:: TASK REQUIREMENTS ::
Go through the following data and transcribe exactly the stretch of lines from the one holding "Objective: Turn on" to the one holding "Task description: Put", both included.

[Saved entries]
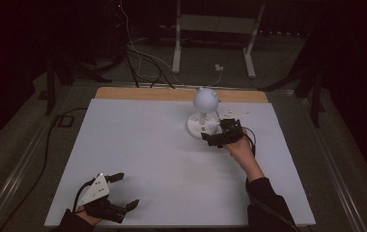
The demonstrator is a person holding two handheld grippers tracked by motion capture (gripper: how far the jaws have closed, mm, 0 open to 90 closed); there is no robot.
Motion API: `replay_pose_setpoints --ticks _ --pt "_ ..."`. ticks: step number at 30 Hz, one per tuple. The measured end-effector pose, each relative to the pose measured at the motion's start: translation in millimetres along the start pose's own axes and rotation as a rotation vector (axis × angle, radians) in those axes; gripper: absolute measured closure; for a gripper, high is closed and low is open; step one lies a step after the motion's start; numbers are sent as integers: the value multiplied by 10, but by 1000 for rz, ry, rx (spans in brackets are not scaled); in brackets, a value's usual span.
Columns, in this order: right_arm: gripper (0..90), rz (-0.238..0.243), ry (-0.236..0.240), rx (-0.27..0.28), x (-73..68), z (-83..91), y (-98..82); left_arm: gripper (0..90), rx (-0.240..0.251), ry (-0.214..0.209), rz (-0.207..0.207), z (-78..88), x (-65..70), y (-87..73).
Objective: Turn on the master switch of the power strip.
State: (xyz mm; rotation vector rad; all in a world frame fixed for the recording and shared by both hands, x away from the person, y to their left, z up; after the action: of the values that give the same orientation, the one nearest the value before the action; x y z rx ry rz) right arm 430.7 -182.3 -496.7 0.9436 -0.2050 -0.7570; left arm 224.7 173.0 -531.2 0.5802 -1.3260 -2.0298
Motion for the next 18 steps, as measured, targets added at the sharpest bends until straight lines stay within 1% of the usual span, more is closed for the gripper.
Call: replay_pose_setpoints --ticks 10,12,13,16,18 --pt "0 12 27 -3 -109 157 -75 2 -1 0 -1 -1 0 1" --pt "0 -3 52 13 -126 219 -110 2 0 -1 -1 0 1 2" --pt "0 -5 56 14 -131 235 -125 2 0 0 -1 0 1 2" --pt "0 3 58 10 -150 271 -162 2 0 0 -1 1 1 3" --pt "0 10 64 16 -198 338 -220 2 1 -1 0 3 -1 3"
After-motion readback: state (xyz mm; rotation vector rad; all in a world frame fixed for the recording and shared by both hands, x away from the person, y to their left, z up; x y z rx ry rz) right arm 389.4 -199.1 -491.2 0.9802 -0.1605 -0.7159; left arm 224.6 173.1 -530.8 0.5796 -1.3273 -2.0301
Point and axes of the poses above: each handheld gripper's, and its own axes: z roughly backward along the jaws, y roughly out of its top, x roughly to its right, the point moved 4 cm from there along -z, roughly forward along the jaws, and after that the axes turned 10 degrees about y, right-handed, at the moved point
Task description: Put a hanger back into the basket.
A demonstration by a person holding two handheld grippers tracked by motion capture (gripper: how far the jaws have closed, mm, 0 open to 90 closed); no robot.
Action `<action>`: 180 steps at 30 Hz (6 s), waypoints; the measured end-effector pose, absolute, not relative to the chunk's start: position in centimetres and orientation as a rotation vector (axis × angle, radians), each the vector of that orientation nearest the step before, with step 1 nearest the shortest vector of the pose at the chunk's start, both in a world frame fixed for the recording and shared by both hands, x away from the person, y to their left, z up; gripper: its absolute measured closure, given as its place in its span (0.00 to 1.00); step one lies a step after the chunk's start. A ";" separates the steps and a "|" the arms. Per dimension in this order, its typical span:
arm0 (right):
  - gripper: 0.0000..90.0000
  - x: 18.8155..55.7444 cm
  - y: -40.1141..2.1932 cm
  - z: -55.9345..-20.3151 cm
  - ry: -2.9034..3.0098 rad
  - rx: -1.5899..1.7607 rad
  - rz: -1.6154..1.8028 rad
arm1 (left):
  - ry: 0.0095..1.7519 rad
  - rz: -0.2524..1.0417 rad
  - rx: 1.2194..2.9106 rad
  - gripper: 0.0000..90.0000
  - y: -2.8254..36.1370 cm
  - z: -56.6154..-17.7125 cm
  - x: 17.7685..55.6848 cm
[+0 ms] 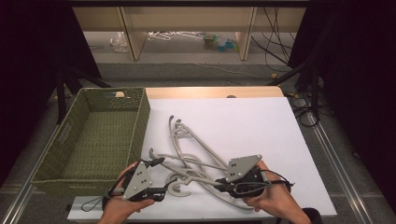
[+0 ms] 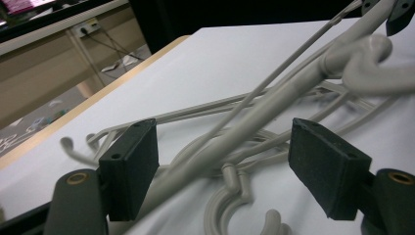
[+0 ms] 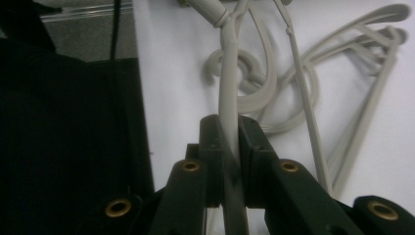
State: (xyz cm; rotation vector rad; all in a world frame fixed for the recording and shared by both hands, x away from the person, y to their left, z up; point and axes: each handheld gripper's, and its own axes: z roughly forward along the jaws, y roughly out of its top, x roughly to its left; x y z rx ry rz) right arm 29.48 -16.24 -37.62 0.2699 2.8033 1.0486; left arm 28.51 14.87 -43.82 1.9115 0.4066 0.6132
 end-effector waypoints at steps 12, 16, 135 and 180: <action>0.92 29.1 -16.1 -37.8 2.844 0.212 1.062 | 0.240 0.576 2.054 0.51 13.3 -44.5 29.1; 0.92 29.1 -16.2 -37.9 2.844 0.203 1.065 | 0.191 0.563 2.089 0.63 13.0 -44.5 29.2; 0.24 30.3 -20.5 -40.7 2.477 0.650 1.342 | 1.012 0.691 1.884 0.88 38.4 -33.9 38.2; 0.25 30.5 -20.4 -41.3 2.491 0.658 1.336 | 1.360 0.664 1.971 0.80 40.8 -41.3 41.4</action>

:: RESULT OF THIS EXERCISE ::
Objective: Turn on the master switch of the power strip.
State: (xyz mm; rotation vector rad; all in a world frame fixed for the recording and shared by both hands, x away from the person, y to their left, z up; after the action: of the values that give the same orientation, the one nearest the value before the action; x y z rx ry rz) right arm 430.7 -182.3 -496.7 0.9436 -0.2050 -0.7570; left arm 224.7 173.0 -531.2 0.5802 -1.3260 -2.0298
Motion for the next 18 steps, as measured, targets added at the sharpest bends until straight lines stay within 1% of the usual span, more is closed for the gripper.
Call: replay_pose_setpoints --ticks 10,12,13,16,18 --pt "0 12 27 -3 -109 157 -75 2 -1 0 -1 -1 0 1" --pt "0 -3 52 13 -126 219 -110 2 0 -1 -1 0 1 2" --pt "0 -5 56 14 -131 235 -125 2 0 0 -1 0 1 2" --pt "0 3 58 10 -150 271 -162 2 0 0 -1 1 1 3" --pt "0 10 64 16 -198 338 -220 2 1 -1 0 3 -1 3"
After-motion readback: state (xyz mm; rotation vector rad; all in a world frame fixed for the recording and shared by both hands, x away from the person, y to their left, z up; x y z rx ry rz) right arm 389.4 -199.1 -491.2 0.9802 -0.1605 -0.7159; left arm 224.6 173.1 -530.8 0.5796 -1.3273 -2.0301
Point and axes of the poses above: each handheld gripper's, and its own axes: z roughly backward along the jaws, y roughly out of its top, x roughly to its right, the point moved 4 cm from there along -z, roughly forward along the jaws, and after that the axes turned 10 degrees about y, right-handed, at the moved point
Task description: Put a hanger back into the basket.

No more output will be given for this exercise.